What you have to do ▸ Would you output the entries below only from the line containing "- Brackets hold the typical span" through the line containing "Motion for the", exactly as they stand and with both ends included?

(Data excerpts)

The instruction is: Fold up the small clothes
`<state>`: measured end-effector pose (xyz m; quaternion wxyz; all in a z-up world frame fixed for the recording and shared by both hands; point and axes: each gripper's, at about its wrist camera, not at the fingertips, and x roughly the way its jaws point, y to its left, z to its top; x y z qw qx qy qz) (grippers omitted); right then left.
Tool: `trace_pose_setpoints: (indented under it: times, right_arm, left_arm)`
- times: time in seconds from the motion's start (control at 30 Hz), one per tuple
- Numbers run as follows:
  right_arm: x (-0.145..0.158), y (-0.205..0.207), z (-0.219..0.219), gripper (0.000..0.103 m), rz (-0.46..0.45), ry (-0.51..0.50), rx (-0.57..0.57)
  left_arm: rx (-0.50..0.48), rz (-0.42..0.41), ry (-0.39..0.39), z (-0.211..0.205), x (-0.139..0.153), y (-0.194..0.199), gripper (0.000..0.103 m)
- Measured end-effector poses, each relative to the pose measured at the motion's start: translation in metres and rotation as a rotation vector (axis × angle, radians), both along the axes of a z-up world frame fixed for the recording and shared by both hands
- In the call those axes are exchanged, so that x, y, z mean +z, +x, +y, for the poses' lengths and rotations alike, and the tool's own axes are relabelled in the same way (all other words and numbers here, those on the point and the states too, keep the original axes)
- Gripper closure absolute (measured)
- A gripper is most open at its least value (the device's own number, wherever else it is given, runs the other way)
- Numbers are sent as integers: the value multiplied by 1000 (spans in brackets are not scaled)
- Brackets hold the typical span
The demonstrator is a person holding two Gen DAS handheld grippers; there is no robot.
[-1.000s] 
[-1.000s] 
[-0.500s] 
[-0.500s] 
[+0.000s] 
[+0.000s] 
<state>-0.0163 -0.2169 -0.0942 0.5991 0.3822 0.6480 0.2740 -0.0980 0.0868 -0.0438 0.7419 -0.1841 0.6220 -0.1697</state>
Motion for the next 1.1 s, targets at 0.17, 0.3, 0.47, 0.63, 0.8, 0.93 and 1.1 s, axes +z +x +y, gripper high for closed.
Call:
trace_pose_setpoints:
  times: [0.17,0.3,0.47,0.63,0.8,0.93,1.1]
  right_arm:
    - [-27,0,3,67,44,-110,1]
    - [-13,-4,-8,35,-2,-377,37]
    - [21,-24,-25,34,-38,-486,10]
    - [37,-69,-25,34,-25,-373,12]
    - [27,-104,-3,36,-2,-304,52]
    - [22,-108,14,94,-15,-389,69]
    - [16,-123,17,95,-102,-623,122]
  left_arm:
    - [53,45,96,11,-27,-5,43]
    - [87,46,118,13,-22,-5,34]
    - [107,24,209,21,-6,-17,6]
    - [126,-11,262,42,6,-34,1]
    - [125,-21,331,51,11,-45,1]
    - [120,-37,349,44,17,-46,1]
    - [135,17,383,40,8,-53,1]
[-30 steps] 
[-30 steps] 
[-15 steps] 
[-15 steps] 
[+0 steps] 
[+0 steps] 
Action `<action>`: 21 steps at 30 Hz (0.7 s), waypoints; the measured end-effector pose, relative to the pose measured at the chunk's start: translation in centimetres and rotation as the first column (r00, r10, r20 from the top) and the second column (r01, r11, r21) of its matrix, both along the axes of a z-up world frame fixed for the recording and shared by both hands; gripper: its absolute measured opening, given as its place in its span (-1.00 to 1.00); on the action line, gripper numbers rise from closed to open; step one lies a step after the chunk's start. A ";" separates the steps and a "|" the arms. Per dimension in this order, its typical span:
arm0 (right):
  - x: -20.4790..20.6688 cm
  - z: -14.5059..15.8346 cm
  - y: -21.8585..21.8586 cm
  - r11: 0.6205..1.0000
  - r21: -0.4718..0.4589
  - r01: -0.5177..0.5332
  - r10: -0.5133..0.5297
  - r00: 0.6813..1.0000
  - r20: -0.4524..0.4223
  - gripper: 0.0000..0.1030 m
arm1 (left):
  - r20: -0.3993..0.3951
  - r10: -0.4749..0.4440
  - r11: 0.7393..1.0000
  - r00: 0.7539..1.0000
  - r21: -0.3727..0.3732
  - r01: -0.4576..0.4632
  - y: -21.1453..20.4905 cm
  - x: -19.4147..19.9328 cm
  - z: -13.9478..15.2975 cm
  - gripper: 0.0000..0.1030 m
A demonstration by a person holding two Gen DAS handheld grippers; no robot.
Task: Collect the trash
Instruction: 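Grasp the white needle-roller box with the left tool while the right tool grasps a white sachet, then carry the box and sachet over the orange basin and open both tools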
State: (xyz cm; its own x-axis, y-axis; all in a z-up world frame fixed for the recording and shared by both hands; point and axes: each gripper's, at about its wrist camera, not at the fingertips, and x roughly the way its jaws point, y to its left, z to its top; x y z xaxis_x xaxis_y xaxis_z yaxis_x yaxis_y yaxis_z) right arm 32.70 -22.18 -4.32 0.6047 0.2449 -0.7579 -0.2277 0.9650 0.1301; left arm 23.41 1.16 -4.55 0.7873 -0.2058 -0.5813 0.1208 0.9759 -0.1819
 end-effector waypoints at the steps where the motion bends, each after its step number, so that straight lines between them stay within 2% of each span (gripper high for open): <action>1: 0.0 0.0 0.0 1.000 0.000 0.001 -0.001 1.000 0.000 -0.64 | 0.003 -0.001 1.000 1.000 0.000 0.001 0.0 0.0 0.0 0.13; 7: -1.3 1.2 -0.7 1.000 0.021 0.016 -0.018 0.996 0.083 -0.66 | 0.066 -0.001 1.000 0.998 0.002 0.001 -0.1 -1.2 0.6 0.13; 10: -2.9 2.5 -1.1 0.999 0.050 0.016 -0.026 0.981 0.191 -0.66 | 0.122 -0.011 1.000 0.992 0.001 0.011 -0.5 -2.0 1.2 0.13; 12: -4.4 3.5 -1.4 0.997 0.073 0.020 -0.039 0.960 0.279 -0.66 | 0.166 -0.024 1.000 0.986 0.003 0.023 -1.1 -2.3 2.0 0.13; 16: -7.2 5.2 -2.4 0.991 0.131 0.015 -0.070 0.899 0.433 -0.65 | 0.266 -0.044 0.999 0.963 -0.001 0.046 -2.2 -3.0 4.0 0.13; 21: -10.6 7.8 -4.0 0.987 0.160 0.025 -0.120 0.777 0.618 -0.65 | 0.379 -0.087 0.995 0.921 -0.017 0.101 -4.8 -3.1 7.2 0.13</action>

Solution for this exercise ▸
- Brackets hold the typical span
The demonstrator is a person holding two Gen DAS handheld grippers; there is no robot.
[-1.000s] 
[-1.000s] 
[-0.500s] 
[-0.500s] 
[+0.000s] 
[+0.000s] 
<state>-0.0163 -0.2169 -0.0942 0.5991 0.3822 0.6480 0.2740 -0.0980 0.0868 -0.0438 0.7419 -0.1841 0.6220 -0.1697</state>
Motion for the next 1.1 s, targets at 0.17, 0.3, 0.47, 0.63, 0.8, 0.93 and 1.1 s, axes +z +x +y, gripper high for closed.

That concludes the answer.